> _Activity_
In the listing below, find the line with "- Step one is" and the line with "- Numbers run". Repeat those two lines and all lines between them exactly.

> _Extracted entries_
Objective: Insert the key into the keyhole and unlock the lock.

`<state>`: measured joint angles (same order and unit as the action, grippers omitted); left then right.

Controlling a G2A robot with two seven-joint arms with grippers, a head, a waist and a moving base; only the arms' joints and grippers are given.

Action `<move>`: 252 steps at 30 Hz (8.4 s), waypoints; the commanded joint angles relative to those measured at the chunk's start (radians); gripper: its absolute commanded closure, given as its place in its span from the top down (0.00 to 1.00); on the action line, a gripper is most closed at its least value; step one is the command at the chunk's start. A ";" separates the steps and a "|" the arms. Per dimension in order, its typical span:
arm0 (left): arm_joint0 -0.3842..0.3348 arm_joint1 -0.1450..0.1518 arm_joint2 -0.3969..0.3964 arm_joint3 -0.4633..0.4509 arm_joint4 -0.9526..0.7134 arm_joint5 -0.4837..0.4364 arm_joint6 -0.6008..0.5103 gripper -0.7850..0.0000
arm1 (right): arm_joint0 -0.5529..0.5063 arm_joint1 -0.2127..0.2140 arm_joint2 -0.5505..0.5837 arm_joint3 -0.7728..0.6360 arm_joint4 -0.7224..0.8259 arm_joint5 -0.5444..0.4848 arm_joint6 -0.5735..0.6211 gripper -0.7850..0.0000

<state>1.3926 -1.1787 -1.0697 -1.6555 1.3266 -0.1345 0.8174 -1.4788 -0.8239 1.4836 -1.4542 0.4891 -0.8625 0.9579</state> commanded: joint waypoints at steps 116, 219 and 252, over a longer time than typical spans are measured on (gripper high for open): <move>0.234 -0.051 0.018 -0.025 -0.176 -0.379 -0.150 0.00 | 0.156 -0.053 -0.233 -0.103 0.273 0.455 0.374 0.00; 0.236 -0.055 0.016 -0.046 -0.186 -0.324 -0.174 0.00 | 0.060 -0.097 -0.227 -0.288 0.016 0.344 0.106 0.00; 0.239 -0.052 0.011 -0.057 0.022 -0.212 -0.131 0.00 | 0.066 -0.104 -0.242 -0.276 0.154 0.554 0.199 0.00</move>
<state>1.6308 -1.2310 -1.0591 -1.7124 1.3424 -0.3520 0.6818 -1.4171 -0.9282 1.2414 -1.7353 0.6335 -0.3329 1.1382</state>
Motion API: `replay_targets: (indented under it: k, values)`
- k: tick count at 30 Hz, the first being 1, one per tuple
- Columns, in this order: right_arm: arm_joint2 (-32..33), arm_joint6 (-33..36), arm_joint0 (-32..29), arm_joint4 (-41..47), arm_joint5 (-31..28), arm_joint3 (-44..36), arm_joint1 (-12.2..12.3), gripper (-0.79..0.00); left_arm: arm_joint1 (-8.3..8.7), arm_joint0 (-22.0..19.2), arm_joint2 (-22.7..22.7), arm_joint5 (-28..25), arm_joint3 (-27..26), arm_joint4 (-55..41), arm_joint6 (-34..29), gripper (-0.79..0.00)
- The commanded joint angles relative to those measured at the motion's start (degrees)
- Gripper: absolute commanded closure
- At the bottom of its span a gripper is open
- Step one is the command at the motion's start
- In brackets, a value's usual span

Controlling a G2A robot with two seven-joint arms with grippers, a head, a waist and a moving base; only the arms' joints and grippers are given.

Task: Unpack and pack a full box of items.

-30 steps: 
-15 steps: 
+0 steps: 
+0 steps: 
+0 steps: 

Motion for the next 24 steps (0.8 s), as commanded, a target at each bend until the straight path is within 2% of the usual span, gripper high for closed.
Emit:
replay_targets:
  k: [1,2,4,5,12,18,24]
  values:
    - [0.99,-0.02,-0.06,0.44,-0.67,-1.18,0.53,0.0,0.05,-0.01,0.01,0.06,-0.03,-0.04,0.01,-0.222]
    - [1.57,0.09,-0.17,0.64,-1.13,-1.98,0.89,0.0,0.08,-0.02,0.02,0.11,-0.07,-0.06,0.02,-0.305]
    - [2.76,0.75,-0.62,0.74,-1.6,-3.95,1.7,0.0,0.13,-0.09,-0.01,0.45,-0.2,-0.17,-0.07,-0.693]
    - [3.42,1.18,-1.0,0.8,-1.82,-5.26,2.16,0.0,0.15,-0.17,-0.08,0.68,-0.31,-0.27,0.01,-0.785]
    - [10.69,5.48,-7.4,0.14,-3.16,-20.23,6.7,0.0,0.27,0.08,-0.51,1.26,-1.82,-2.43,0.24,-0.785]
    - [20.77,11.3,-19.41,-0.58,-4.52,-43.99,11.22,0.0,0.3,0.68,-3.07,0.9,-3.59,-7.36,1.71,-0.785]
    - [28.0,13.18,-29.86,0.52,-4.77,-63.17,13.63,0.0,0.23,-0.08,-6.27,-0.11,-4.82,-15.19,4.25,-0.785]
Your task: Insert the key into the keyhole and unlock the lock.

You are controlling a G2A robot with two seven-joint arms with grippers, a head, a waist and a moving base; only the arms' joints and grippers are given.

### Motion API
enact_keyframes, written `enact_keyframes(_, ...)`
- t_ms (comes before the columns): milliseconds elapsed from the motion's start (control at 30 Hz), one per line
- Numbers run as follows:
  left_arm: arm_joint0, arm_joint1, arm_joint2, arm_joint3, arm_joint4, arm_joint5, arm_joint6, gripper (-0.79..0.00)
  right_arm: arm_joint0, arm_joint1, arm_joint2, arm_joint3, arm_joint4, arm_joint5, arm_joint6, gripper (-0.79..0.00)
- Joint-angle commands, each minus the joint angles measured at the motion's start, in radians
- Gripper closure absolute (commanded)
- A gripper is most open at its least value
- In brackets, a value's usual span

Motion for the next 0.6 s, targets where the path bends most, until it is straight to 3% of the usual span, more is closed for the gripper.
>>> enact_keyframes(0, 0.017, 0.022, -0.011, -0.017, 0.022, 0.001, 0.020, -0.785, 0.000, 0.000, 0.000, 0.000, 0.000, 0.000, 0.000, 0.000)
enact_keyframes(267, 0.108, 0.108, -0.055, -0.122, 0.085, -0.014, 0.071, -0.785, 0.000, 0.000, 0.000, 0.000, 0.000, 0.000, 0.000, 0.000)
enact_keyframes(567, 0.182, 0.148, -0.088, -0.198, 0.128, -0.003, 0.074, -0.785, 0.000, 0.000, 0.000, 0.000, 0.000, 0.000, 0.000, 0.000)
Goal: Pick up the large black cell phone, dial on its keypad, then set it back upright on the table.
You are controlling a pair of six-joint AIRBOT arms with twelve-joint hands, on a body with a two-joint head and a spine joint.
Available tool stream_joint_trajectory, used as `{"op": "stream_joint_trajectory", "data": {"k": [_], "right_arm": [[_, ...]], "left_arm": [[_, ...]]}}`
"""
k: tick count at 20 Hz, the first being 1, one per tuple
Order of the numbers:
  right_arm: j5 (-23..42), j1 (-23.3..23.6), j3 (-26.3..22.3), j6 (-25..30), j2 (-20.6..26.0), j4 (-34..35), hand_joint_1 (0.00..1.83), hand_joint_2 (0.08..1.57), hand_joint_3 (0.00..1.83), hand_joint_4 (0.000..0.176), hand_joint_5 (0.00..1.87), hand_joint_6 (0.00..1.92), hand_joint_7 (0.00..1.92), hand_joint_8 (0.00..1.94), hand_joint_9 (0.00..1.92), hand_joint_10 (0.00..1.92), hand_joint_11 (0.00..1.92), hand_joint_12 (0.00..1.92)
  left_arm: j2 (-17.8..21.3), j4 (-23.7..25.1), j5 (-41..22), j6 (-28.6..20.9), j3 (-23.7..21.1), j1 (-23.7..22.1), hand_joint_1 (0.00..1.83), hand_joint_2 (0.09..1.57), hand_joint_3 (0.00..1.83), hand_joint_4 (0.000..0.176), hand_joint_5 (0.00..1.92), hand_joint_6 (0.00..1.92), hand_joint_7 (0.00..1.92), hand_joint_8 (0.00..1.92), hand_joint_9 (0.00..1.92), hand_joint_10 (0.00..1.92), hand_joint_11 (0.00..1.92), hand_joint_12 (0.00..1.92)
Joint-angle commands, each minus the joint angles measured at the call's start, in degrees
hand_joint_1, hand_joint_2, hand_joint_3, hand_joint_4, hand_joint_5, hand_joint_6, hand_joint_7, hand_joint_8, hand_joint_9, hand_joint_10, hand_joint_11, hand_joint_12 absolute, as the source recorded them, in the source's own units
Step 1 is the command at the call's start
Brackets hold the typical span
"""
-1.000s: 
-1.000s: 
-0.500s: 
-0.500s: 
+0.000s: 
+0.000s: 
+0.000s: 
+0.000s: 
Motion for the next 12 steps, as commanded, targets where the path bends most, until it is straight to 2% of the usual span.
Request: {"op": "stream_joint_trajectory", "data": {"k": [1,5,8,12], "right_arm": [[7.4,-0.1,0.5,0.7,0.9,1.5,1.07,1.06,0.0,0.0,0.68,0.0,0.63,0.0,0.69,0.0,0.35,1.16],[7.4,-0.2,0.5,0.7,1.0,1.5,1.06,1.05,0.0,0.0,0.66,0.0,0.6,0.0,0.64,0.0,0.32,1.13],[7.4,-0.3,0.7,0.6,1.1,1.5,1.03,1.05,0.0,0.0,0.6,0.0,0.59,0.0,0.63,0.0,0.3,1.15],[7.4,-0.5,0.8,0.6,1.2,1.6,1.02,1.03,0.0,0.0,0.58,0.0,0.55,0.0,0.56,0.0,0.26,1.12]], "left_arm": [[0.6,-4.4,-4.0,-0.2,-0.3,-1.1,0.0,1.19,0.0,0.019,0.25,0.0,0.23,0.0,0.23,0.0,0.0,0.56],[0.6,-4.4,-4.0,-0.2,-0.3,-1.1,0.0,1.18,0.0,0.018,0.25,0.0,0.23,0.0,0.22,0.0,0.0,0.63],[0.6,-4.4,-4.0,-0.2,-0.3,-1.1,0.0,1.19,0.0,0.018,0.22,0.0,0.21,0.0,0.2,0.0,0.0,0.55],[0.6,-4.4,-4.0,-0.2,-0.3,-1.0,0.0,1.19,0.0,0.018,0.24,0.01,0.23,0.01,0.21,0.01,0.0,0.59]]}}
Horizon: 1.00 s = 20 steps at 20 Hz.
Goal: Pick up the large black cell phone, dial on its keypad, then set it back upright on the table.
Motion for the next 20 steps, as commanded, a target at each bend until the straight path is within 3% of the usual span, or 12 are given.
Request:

> _Your response_
- Step one is the command at the motion's start
- In brackets, a value's usual span

Controlling a G2A robot with two seven-joint arms with grippers, a head, a waist and a moving base; only the arms' joints and grippers are given.

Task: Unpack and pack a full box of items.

-30 steps: 
-15 steps: 
+0 steps: 
+0 steps: 
+0 steps: 

Motion for the next 24 steps (0.8 s), as commanded, a target at each bend until the straight path is within 2% of the usual span, gripper high for closed.
Emit:
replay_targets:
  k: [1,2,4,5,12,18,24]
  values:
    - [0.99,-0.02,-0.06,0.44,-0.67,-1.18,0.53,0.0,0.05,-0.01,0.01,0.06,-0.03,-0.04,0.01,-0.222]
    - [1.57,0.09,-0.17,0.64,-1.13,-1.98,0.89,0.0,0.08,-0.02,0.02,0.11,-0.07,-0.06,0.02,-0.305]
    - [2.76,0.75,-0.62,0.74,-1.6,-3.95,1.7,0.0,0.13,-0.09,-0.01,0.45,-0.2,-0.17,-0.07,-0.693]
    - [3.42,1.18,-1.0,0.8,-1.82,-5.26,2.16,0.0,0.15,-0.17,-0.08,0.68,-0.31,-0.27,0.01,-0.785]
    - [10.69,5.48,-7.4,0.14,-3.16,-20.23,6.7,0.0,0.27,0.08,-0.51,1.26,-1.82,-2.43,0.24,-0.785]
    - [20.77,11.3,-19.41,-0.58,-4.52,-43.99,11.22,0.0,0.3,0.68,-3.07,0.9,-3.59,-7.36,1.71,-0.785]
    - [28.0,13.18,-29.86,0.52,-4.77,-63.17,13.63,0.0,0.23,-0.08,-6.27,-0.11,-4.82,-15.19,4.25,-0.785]
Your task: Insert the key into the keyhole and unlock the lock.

You are controlling a G2A robot with two seven-joint arms with grippers, a head, a waist and a moving base; only the arms' joints and grippers are given.

### Motion API
enact_keyframes, written `enact_keyframes(_, ...)`
- t_ms (comes before the columns): milliseconds elapsed from the motion's start (control at 30 Hz), one per line
- Numbers run as follows:

The exercise asks for nothing more.